Applied Mathematics and Computational Science, University of Pennsylvania, PA, USA.
medRxiv. 2024 Jul 25:2024.07.25.24310959. doi: 10.1101/2024.07.25.24310959.
Double-zero-event studies (DZS) pose a challenge for accurately estimating the overall treatment effect in meta-analysis. Current approaches, such as continuity correction or omission of DZS, are commonly employed, yet these ad hoc methods can yield biased conclusions. Although the standard bivariate generalized linear mixed model can accommodate DZS, it fails to address the potential systemic differences between DZS and other studies. In this paper, we propose a zero-inflated bivariate generalized linear mixed model (ZIBGLMM) to tackle this issue. This two-component finite mixture model includes zero-inflation for a subpopulation with negligible or extremely low risk. We develop both frequentist and Bayesian versions of ZIBGLMM and examine its performance in estimating risk ratios (RRs) against the bivariate generalized linear mixed model and conventional two-stage meta-analysis that excludes DZS. Through extensive simulation studies and real-world meta-analysis case studies, we demonstrate that ZIBGLMM outperforms the bivariate generalized linear mixed model and conventional two-stage meta-analysis that excludes DZS in estimating the true effect size with substantially less bias and comparable coverage probability.
双零事件研究(DZS)在荟萃分析中准确估计总体治疗效果方面构成了挑战。
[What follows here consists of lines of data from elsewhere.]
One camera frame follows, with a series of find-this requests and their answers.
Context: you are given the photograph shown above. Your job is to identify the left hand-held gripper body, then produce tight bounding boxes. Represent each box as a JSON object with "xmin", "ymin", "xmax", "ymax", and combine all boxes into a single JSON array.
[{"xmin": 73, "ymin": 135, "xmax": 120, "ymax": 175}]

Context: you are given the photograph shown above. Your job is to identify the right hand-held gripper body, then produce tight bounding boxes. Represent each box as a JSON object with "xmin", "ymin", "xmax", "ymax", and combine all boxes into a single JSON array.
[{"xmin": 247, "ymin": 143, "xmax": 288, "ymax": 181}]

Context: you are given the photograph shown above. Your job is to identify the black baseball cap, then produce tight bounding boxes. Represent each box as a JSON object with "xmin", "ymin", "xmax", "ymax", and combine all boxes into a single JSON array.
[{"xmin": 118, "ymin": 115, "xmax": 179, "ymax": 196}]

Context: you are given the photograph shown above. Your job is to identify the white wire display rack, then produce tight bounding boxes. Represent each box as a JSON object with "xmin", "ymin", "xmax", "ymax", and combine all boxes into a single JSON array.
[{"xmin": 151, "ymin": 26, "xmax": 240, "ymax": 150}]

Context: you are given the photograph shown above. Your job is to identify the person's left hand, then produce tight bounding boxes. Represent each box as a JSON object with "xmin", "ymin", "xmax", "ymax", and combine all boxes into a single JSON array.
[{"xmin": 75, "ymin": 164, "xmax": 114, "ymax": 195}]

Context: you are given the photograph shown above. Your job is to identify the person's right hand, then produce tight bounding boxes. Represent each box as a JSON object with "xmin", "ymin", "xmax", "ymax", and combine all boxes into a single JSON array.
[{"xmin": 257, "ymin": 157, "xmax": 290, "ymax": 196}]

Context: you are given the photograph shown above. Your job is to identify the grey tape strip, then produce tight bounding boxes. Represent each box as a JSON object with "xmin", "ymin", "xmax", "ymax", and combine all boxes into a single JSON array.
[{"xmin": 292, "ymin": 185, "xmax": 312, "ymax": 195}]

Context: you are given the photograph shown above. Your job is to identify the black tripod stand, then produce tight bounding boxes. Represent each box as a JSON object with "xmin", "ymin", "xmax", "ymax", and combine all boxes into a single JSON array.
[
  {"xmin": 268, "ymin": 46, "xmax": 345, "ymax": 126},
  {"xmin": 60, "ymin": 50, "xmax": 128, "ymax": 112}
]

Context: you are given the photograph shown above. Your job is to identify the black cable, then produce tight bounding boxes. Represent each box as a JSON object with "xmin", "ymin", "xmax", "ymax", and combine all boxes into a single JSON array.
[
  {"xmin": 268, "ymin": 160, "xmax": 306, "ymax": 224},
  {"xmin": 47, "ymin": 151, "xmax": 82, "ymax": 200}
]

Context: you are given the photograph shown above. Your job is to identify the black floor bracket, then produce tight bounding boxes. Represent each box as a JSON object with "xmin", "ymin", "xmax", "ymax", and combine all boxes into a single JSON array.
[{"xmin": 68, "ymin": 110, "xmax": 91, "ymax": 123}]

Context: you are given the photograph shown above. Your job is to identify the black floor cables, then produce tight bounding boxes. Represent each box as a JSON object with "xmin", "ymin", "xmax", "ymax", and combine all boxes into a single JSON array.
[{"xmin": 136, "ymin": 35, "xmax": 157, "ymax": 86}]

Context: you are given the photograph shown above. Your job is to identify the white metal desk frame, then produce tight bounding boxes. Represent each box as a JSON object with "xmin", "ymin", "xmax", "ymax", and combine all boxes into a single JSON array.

当前的方法,如连续性校正或排除DZS,被普遍采用,但这些临时方法可能会得出有偏差的结论。尽管标准的双变量广义线性混合模型可以处理DZS,但它未能解决DZS与其他研究之间潜在的系统性差异。在本文中,我们提出了一种零膨胀双变量广义线性混合模型(ZIBGLMM)来解决这个问题。这个两成分有限混合模型包括对风险可忽略不计或极低的亚群体的零膨胀。我们开发了ZIBGLMM的频率主义和贝叶斯版本,并将其在估计风险比(RRs)方面的性能与双变量广义线性混合模型以及排除DZS的传统两阶段荟萃分析进行了比较。通过广泛的模拟研究和实际荟萃分析案例研究,我们证明,在估计真实效应大小方面,ZIBGLMM比双变量广义线性混合模型和排除DZS的传统两阶段荟萃分析表现更好,偏差显著更小,覆盖概率相当。